Noting how last week’s Black Out Tuesday initiative brought many black people working in the music industry together, the letter reveals: “Coming together and talking about the events outlined herein and our shared experiences caused us to relive the many instances of injustice, racist comments and marginalisation across our lives including in our experiences within this industry”.

“It is a widely shared belief that the music industry has long been a microcosm for these injustices and they continue to play out within the companies you lead, companies which we are a part of. As a result of the passionate and thought-provoking conversations over the last week; the consensus is clear – the time for change is NOW”.

The letter then sets out five key priorities:

1. Mandatory anti-racism/unconscious bias training across each respective company for all non-black members of staff, led by black educators in the field, and complimentary counselling and holistic services made available for black members of staff with immediate effect.

2. For each company to commit a specified annual budget to financially support black organisations, educational projects and charities across the UK, eg The Black Curriculum.

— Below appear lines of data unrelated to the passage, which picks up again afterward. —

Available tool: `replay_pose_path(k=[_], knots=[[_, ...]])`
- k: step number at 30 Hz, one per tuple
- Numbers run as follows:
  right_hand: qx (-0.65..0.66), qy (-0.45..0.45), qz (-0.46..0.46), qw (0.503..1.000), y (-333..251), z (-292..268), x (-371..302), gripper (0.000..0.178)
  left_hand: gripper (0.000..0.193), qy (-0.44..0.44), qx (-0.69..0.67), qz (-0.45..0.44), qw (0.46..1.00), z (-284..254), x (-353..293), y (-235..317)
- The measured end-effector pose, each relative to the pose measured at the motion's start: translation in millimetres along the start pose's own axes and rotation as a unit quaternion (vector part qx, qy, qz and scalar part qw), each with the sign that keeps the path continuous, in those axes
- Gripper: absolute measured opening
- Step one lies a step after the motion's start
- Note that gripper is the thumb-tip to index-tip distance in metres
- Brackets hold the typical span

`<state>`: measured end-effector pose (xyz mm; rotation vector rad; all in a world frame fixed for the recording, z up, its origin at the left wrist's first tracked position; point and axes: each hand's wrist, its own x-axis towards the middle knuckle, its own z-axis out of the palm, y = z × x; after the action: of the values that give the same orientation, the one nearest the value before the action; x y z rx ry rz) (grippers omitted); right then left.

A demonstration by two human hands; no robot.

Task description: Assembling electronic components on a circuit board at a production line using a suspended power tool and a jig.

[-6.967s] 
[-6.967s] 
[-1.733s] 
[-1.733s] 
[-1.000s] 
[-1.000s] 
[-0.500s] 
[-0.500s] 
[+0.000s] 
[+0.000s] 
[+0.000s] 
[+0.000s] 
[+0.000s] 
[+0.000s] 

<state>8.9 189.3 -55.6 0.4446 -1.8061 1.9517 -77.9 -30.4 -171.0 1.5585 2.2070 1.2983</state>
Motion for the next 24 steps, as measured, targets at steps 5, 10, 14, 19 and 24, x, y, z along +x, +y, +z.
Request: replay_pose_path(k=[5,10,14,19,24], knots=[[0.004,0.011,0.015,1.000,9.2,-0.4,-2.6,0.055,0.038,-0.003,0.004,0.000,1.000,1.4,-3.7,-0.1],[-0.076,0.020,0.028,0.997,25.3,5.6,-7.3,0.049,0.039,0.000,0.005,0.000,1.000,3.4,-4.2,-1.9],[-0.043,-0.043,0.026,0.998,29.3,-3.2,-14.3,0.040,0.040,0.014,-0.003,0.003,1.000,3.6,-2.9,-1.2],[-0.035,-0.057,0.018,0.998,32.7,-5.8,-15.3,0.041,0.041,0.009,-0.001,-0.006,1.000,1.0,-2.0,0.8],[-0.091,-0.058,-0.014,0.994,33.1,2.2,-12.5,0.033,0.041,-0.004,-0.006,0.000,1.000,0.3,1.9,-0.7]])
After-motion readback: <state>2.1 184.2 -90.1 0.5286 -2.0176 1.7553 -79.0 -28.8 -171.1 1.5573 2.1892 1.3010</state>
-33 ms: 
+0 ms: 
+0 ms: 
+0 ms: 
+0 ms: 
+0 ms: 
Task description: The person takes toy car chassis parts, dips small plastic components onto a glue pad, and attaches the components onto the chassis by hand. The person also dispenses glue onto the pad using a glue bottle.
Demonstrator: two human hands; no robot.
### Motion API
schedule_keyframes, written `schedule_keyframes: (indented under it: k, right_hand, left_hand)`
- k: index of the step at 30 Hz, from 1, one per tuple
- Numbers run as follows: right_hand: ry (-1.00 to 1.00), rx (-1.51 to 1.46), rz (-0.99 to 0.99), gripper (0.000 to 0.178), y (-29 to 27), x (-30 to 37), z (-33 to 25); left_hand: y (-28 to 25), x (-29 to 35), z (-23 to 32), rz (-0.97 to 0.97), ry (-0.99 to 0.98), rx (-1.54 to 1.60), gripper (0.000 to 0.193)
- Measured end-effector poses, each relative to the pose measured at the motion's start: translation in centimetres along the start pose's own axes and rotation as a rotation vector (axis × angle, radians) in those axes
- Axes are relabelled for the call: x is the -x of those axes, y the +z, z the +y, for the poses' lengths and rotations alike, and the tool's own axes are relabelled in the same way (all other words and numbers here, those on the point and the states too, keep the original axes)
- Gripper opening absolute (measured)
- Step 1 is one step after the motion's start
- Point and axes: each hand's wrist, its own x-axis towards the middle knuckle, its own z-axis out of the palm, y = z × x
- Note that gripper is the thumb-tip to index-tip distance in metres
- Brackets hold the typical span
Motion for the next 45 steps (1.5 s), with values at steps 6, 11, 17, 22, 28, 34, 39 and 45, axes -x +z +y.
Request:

3. Career development implemented for black staff across all business areas, including long standing consultants, in order to develop the next generation of leaders, [and] to address, challenge and change the lack of black staff at senior management level and [the fact there are] no black female presidents/chairwomen across the industry.

4. Following statements from major labels and management companies, the term ‘urban music’ is to be removed from your company verbiage and replaced with ‘black music’.

5. Establish a dedicated internal taskforce to review, and with the remit to drive and challenge, both the equality and diversity aims within your business structure, and the advancement of black executives across your business, including equal pay, mentorship and career progression.

The letter concludes: “We expect that these long overdue steps will be implemented in a comprehensive manner to translate your empathy into a legacy of lasting change and we look forward to working with you to ensure that this happens”.